What you are asked to do> Write out each line from the data below that includes the word "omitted".

Supplied data>
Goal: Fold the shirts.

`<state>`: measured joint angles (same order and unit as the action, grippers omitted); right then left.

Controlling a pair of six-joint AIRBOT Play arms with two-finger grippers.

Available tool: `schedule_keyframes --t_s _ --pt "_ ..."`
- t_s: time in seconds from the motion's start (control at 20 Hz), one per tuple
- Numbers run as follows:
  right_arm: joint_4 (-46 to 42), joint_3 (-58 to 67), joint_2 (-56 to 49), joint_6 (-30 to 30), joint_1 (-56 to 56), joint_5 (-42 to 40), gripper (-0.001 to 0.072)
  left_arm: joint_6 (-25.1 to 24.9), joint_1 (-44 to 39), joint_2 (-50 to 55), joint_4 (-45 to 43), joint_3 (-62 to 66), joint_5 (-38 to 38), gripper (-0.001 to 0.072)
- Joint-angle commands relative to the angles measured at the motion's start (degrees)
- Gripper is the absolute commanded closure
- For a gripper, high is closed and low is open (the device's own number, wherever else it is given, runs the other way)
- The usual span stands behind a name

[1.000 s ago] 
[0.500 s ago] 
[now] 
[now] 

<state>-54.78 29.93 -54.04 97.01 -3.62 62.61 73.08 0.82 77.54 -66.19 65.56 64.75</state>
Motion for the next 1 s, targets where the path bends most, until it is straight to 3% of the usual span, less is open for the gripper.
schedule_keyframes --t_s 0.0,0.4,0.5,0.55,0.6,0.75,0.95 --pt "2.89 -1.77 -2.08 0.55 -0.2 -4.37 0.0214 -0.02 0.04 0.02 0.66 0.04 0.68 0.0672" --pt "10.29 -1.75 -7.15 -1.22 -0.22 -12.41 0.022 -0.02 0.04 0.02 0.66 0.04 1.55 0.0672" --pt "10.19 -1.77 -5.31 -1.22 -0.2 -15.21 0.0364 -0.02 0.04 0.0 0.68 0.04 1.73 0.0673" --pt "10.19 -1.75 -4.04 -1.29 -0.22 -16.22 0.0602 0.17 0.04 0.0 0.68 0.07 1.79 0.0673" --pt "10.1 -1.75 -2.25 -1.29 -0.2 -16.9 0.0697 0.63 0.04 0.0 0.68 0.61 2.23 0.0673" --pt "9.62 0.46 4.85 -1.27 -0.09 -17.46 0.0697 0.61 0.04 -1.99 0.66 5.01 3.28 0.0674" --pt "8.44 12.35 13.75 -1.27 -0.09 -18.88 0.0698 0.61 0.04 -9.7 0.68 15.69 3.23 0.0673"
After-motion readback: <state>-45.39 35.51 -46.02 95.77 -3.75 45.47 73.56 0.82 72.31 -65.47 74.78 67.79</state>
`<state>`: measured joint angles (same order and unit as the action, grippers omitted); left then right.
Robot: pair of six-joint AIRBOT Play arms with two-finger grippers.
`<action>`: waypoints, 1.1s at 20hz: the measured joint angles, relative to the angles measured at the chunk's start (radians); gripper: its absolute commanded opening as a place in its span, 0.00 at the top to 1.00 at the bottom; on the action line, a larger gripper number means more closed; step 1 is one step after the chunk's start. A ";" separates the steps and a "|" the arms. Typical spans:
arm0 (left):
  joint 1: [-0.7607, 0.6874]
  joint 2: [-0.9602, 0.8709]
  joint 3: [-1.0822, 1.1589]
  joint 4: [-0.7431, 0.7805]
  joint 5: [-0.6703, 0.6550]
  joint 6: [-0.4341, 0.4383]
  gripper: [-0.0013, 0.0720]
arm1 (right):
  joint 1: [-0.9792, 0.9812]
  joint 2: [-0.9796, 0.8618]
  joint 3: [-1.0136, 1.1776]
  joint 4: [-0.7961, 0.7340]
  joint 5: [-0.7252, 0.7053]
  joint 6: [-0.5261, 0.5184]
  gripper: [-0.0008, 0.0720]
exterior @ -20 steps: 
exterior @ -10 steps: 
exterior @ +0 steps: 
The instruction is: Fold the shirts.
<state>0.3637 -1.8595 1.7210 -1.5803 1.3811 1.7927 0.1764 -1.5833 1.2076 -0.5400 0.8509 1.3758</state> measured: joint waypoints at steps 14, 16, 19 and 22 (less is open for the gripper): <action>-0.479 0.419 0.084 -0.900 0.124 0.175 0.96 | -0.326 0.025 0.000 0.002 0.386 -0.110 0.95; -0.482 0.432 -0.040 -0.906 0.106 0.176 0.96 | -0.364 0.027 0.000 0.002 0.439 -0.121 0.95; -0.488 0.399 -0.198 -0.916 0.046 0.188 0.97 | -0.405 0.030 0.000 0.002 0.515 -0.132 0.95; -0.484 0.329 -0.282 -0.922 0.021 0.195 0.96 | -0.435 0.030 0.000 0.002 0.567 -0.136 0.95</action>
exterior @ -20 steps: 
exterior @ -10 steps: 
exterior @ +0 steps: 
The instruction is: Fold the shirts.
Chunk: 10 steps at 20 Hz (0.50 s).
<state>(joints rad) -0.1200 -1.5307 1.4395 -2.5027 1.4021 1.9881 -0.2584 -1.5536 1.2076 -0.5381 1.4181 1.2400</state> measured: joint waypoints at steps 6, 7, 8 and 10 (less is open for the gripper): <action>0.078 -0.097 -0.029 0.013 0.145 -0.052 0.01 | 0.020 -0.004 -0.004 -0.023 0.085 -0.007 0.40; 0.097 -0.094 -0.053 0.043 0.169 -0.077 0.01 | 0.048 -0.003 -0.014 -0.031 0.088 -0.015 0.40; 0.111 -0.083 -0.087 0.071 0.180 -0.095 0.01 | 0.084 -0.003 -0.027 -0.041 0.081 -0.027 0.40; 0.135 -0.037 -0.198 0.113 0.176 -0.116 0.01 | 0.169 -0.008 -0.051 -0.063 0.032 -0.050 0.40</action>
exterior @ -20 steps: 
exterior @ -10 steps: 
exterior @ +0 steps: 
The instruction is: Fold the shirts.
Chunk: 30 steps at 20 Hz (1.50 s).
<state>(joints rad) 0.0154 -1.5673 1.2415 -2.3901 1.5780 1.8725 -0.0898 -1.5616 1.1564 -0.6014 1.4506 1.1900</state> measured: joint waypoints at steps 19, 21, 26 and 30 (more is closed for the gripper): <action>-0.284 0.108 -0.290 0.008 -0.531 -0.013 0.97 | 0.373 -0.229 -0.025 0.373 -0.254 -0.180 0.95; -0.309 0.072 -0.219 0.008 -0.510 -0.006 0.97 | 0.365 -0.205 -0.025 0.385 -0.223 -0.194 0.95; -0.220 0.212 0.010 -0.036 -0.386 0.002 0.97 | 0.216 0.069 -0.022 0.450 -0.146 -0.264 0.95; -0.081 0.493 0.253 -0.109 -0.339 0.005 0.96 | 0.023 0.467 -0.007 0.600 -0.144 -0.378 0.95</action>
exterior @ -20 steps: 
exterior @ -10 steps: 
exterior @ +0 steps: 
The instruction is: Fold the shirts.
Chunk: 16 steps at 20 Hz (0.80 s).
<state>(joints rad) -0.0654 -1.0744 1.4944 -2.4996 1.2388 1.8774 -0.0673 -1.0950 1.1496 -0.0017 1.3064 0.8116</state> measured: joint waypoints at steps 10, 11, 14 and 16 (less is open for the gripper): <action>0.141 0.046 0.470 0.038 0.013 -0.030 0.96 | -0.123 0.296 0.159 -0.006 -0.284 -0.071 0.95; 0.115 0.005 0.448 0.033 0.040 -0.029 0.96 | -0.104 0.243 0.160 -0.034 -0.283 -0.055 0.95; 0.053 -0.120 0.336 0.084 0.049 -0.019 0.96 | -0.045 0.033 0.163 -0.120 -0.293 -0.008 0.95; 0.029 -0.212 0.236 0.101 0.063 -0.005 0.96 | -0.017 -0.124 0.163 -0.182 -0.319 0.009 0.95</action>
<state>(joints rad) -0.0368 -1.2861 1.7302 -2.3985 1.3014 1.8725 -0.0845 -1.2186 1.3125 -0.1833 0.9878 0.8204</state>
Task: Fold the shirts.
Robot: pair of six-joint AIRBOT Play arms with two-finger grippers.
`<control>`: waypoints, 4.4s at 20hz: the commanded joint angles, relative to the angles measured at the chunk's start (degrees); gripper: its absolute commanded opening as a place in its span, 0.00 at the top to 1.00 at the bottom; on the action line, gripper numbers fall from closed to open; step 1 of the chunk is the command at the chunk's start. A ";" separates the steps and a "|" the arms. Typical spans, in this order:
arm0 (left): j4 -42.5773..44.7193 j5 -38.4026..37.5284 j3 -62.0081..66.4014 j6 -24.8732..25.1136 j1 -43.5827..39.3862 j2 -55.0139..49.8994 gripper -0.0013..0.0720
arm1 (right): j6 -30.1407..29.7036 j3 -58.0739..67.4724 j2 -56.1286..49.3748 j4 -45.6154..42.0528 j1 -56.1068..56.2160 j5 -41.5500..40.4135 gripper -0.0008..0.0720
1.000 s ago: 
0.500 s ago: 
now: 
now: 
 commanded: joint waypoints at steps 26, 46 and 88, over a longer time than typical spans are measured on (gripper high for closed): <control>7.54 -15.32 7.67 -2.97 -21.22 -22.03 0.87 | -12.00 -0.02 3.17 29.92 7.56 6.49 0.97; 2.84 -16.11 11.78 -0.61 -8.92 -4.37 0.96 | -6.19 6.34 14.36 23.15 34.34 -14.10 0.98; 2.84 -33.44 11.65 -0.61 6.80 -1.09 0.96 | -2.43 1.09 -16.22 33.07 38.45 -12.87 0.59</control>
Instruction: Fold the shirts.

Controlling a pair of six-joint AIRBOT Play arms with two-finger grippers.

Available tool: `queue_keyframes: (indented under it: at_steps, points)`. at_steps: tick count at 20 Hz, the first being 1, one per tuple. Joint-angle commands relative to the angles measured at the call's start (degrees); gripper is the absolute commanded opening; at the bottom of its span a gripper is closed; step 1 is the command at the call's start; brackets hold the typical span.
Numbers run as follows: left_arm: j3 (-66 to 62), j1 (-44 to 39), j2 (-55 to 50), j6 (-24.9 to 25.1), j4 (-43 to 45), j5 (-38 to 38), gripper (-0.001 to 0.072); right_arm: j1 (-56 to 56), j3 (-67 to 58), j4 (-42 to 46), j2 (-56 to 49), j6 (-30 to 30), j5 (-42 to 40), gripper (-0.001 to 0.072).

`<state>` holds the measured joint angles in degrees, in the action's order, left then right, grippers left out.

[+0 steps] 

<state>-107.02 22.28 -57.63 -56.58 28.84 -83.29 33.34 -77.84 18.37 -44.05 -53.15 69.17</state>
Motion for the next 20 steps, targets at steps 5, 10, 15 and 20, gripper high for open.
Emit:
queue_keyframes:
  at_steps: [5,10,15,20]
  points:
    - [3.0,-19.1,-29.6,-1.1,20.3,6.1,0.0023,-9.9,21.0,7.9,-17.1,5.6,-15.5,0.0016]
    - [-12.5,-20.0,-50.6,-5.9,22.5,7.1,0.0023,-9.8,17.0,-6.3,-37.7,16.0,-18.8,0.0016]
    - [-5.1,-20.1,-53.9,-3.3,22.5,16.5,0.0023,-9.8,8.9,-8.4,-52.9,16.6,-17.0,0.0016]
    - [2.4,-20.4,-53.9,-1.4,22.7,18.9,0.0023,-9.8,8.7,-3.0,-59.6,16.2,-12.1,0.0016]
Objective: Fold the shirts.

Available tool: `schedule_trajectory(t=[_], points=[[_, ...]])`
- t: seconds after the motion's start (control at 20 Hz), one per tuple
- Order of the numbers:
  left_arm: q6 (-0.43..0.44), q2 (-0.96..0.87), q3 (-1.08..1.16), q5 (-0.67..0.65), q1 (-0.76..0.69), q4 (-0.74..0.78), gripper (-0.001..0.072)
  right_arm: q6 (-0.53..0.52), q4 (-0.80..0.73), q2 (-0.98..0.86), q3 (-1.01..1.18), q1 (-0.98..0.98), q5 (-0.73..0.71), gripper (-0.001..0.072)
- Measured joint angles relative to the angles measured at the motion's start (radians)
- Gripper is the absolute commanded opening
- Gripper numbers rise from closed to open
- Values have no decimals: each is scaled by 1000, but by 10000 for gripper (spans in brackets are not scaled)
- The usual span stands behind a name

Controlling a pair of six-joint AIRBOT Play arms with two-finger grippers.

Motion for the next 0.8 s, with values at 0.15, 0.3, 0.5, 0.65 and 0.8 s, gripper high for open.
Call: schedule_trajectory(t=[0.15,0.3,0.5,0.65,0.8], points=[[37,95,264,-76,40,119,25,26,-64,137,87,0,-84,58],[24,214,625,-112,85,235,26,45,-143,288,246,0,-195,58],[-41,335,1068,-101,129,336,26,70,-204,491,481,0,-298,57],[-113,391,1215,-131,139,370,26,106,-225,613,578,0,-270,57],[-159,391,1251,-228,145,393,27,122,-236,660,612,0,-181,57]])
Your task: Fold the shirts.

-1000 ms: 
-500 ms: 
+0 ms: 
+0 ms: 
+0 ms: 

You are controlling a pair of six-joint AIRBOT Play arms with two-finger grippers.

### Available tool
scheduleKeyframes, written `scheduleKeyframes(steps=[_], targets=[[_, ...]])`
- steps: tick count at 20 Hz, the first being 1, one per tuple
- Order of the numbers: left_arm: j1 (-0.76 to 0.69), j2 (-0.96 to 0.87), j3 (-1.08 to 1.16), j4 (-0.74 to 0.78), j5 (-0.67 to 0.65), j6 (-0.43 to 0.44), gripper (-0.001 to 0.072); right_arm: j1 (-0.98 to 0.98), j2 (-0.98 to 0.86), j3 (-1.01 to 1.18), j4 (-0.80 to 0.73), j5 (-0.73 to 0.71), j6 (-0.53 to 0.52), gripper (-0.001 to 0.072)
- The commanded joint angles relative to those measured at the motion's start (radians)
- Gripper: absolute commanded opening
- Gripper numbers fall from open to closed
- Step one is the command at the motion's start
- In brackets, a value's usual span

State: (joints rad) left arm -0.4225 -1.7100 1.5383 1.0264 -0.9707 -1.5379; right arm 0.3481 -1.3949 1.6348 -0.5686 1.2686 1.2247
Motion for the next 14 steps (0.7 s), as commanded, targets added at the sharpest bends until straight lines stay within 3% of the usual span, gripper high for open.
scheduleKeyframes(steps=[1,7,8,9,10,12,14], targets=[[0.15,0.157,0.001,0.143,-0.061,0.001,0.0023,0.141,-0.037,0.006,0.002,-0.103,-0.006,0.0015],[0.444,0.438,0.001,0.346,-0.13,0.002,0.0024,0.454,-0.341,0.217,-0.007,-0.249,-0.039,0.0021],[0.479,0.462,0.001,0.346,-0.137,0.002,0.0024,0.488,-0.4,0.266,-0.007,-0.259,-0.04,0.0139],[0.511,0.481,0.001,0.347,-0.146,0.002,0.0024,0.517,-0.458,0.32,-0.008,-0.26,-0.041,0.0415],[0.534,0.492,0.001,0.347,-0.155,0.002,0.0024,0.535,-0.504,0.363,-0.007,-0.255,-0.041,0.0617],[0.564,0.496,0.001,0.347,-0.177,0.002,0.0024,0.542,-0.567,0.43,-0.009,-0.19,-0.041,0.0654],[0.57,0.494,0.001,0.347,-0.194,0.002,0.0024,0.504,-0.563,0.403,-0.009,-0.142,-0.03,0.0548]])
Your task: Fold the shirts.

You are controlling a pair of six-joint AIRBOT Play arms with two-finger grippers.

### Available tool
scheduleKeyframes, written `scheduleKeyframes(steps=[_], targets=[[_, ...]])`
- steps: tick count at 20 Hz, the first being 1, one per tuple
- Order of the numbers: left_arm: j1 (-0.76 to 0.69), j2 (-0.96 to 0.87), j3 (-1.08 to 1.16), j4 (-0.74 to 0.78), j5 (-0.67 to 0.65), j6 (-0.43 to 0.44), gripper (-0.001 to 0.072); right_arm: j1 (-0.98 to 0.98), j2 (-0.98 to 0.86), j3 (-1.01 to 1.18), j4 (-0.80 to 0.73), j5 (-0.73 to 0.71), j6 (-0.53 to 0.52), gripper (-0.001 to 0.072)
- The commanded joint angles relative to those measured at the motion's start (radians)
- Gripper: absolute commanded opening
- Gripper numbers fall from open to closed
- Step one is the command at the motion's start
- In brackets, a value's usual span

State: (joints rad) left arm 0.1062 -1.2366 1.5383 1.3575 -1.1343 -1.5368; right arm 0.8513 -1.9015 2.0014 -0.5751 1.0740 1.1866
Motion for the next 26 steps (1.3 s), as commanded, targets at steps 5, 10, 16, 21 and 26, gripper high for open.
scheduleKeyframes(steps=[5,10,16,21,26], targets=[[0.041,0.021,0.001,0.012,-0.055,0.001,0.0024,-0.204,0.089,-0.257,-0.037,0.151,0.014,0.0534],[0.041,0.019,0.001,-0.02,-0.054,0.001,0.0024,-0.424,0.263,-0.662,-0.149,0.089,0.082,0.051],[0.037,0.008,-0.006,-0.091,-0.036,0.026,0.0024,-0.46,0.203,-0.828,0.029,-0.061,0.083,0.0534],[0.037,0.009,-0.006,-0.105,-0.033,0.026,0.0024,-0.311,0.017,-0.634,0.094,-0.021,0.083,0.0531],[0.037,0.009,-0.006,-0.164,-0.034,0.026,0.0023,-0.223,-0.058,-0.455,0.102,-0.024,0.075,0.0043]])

Output below>
`<state>`: measured joint angles (same order and unit as the action, grippers omitted); right then left.
`<state>`: measured joint angles (same order and unit as the action, grippers omitted); left then right.

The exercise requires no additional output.